The Thunder were back on the board with the No. 12 selection, which they used on guard Jalen Williams out of Santa Clara.

“I try not to ugly cry when you hear your name get called,” Williams said. “It’s kind of a surreal moment and it’s hard to really put into words.”

As a junior Williams was an All-WCC First Team selection. He averaged 18.0 points, 4.4 rebounds and 4.2 assists in 34.8 minutes per game.

But like Holmgren, Williams looks at what he can add defensively to the Thunder.

“I think just defensive fire,” Williams said. “I think everybody can score the ball. I think just being able to be versatile on defense, as well, and bring that competitive spirit into that gym.”

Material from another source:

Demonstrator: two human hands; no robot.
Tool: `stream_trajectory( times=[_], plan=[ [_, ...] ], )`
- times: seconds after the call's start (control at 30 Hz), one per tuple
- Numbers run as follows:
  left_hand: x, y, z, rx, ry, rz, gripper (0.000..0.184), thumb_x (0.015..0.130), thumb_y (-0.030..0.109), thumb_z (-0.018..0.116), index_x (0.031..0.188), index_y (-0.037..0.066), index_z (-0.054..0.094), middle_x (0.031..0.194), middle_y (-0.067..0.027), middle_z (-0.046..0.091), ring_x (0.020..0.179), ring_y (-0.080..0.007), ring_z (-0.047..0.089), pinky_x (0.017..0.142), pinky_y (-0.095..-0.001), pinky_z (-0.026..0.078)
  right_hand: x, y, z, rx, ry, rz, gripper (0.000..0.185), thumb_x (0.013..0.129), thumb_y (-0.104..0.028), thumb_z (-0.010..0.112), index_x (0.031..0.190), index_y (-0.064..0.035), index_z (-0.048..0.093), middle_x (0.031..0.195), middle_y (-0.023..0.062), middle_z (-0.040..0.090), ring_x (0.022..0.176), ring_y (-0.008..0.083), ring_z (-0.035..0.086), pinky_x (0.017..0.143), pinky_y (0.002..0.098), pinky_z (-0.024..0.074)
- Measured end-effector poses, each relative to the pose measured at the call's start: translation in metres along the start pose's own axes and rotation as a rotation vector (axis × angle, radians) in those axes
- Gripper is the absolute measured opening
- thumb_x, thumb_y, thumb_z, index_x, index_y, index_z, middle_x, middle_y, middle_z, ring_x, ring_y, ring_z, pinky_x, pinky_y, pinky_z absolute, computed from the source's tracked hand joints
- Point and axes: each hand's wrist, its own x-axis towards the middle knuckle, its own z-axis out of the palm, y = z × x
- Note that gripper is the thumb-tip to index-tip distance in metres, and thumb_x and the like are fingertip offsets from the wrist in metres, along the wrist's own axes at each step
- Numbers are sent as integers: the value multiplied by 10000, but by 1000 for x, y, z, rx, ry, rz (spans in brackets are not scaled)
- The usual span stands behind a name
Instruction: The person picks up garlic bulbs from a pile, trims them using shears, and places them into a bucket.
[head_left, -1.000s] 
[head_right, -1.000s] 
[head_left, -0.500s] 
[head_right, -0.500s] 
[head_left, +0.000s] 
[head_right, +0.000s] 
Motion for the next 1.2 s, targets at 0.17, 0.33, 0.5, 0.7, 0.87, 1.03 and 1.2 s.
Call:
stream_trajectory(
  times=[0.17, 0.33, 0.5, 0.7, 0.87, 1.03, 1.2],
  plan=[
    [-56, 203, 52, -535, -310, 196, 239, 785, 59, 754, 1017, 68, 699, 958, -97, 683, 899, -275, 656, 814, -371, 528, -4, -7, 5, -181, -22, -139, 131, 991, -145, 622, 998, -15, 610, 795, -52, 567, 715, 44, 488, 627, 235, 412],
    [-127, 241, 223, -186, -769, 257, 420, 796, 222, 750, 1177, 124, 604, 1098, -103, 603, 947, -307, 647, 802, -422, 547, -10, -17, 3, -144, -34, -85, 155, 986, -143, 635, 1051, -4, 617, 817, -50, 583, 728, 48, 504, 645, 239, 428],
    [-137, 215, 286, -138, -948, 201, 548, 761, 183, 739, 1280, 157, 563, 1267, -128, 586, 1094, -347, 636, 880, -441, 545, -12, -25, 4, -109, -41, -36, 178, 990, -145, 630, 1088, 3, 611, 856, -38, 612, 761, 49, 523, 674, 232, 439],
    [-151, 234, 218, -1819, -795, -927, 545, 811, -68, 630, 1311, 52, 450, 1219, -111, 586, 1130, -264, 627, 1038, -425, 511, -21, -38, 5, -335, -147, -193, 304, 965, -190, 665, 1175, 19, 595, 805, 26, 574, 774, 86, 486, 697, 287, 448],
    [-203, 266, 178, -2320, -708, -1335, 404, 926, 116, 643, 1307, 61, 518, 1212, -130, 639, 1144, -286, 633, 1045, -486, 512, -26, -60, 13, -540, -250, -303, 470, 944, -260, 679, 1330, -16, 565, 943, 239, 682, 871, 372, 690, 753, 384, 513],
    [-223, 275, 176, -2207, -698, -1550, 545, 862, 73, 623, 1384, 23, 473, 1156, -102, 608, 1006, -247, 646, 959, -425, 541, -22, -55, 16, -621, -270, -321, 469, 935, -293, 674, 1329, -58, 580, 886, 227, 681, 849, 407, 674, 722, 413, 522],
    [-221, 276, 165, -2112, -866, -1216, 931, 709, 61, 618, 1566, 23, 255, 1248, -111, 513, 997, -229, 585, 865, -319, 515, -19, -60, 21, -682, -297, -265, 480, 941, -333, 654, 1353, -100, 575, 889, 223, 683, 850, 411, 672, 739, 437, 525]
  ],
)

After trading away the No. 30 pick, Peyton Watson, to Denver, the Thunder selected Arkansas product Jaylin Williams with the 34th pick in the second round to close out Oklahoma City’s draft night/

The franchise ended up with four picks in the top 34 selections. Unlike the past two years, it looks like all of these selections could be seen as part of the foundation for what the Thunder hope is a return to prominence.

“This is, I think, the first time we can honestly say that we’re going to have some continuity and we’re going to continue to layer on to that, and that’s key to sustainability,” Presti said, “which is obviously our goal over the course of time.”